[TASK INPUTS — start]
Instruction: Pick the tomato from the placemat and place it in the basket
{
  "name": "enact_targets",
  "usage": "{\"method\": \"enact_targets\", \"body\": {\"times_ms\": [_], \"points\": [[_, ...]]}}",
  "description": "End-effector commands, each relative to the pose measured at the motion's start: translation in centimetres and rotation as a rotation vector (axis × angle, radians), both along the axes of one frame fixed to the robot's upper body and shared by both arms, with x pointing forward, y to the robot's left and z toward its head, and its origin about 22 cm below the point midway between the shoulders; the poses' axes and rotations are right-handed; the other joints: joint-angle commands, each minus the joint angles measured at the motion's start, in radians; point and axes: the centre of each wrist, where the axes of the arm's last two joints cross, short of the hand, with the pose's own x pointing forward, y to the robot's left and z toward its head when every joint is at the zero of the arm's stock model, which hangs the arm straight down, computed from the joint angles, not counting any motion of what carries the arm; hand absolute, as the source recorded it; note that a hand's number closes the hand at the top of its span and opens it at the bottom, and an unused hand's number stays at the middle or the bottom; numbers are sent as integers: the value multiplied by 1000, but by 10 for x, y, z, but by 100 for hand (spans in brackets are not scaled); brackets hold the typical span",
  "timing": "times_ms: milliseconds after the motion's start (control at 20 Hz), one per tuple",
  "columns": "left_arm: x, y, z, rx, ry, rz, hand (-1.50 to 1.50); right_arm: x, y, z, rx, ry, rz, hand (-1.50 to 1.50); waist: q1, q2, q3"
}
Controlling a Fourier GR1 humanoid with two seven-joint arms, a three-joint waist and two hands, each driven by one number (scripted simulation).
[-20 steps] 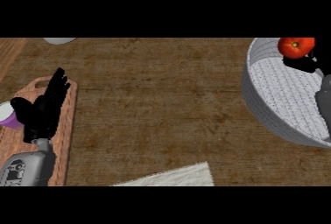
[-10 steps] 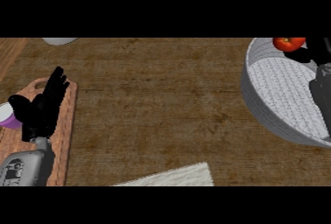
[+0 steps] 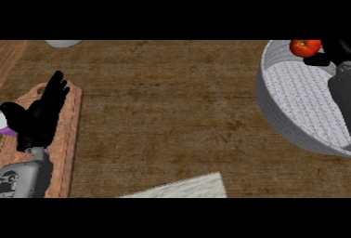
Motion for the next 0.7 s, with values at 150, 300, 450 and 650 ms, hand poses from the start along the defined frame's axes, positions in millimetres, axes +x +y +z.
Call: {"method": "enact_targets", "body": {"times_ms": [150, 300, 450, 650], "points": [[10, -11, 4, 1, -4, -5, 0, 8, -5, -31, 10, 61, -7, 150, 1, 3, 1], [9, -15, 9, -13, 9, -3, 0, 9, -8, -19, 21, 25, -14, 150, -2, 0, 1], [-15, -11, -10, -6, 5, -3, 0, 5, -16, -31, -6, 43, -18, 150, 1, 0, 0], [20, -5, 4, 1, -17, -1, 0, 10, -26, -25, -55, 66, -42, 150, 1, 4, 0]]}}
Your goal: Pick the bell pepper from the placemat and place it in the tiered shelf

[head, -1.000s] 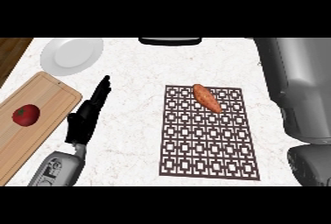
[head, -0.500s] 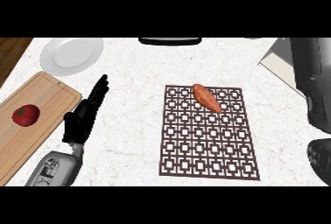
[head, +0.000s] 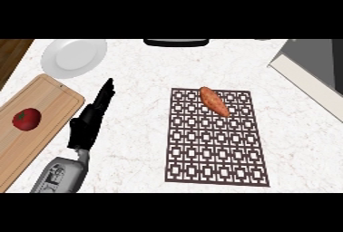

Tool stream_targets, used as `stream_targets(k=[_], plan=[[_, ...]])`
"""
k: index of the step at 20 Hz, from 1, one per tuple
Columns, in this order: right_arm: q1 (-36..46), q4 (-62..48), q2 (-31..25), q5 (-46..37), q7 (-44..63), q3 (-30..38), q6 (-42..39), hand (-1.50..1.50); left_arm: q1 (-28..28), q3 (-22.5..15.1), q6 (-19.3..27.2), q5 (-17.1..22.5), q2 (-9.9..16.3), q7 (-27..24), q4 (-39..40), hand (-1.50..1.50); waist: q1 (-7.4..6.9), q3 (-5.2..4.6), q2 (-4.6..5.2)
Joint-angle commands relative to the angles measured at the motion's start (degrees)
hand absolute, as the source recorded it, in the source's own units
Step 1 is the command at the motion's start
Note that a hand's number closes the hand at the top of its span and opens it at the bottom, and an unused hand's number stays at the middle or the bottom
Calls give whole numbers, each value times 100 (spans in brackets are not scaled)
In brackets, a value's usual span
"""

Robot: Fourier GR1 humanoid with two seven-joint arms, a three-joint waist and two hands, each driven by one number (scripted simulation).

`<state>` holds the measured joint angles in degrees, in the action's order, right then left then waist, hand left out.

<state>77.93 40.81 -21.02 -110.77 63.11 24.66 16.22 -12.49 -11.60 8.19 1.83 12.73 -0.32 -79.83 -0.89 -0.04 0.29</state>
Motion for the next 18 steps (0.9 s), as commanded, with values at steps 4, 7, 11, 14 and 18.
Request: stream_targets(k=[4, 7, 11, 14, 18], plan=[[-213, -457, -373, -228, 442, 88, 204, 150, 119, -124, 169, -231, -161, 213, -268, 0, -21, 4, 5], [-139, -1061, -714, -207, -126, 111, 500, 150, 396, -51, -141, -81, 58, 138, -582, 0, -135, 6, 27], [-462, -867, -694, -198, 0, 88, 987, 150, 95, 58, -95, -146, -61, 158, -234, 0, -37, 5, 16], [-540, -429, -795, 390, -398, 538, 2230, 150, 192, -47, -48, -198, -119, 49, -292, 0, -89, 27, 49], [-782, -473, -794, 662, -645, 664, 2719, 150, 218, 244, -385, 28, 151, -61, -164, 0, -31, 10, 21]])
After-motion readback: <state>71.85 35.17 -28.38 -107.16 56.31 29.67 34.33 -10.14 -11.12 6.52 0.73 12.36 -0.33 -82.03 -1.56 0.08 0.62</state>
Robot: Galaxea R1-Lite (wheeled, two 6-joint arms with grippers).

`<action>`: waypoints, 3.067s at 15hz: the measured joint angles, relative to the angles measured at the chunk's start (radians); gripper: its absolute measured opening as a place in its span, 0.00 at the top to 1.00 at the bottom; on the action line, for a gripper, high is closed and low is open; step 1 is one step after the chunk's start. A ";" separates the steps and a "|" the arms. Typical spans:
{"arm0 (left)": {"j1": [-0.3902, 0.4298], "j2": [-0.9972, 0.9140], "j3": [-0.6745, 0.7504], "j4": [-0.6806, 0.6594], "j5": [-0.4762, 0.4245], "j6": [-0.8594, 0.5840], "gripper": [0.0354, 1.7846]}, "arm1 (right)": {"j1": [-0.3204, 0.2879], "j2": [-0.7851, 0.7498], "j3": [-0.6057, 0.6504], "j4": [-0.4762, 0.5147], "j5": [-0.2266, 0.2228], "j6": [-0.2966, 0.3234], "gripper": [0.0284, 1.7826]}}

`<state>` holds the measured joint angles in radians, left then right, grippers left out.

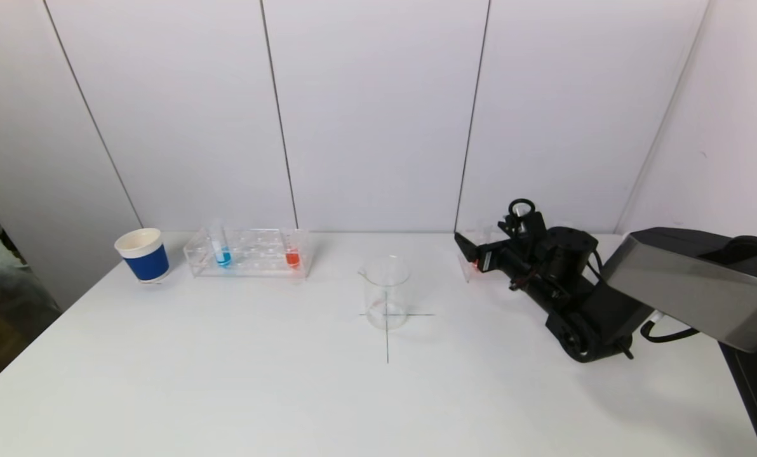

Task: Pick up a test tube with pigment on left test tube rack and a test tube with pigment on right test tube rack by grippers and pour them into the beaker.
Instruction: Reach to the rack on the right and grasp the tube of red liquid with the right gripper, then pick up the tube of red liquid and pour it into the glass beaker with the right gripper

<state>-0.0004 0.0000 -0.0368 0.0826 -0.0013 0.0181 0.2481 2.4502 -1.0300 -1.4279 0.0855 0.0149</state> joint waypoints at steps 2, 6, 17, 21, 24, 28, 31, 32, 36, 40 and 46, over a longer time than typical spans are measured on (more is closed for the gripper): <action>0.000 0.000 0.000 0.000 0.000 0.000 0.01 | 0.000 0.004 -0.010 -0.004 -0.016 -0.001 0.03; 0.000 0.000 0.000 0.000 0.000 0.000 0.01 | 0.003 0.007 -0.015 -0.001 -0.017 -0.001 0.26; 0.000 0.000 0.000 0.000 0.000 0.000 0.01 | 0.004 0.007 -0.017 0.000 -0.017 -0.001 0.75; 0.000 0.000 0.000 0.000 0.000 0.000 0.01 | 0.005 0.009 -0.019 0.001 -0.017 -0.001 0.75; 0.000 0.000 0.000 0.000 0.000 0.000 0.01 | 0.006 0.010 -0.020 0.001 -0.017 -0.001 0.75; 0.000 0.000 0.000 0.000 0.000 0.000 0.01 | 0.008 -0.007 -0.020 0.010 -0.019 -0.002 0.75; 0.000 0.000 0.000 0.000 0.000 0.000 0.01 | 0.009 -0.041 -0.020 0.031 -0.019 -0.008 0.75; 0.000 0.000 0.000 0.000 0.000 0.000 0.01 | 0.009 -0.056 -0.020 0.043 -0.019 -0.011 0.75; 0.000 0.000 0.000 0.000 0.000 0.000 0.01 | 0.008 -0.107 -0.017 0.046 -0.020 -0.020 0.75; 0.000 0.000 0.000 0.000 0.000 0.000 0.01 | 0.008 -0.169 -0.009 0.067 -0.021 -0.035 0.75; 0.000 0.000 0.000 0.000 0.000 0.000 0.01 | 0.014 -0.286 -0.017 0.183 -0.009 -0.049 0.75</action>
<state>0.0000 0.0000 -0.0368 0.0826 -0.0017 0.0183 0.2617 2.1638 -1.0468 -1.2445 0.0768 -0.0340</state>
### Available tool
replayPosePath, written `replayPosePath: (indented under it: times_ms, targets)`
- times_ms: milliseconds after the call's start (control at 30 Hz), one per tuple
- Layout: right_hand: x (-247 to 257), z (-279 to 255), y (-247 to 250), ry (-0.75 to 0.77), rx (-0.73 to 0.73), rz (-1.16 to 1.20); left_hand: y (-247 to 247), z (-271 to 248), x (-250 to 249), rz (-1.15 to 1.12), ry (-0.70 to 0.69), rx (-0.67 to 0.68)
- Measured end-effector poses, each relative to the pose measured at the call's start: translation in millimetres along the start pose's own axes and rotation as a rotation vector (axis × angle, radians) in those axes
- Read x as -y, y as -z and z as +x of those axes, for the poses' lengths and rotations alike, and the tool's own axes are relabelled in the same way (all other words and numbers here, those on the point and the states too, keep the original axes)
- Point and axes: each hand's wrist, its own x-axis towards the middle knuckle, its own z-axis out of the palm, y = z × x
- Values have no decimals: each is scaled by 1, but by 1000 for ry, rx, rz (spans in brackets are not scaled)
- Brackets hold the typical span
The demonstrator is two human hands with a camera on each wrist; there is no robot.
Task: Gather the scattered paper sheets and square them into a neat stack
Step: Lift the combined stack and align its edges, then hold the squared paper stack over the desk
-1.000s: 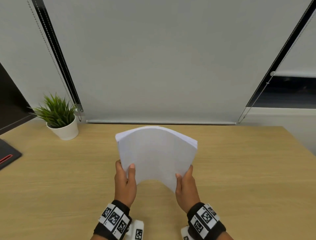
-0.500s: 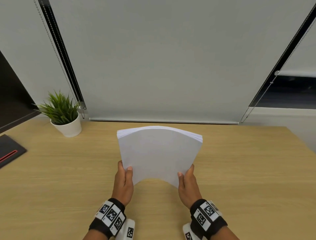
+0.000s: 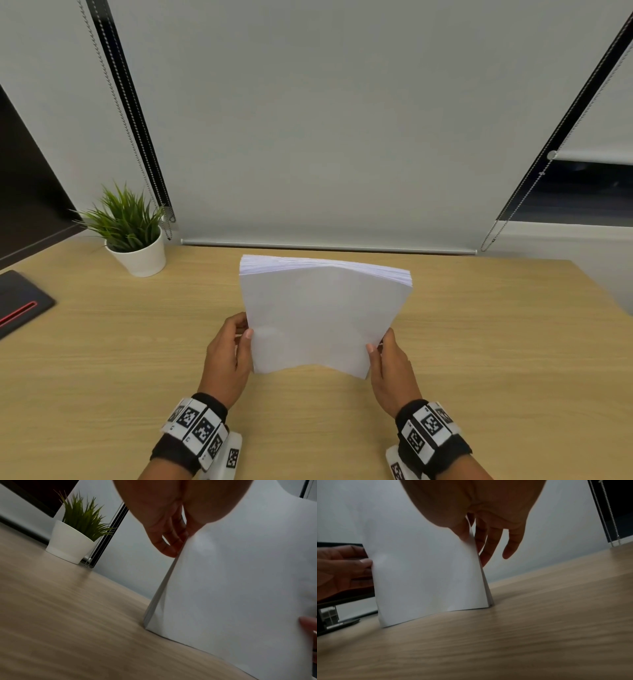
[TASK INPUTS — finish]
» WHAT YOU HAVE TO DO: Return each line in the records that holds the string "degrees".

» WRITTEN ANSWER:
Joint-angle commands relative to the angles measured at the motion's start (degrees)
`<state>` holds the measured joint angles in degrees, in the action's order, right then left then waist, hand left out.

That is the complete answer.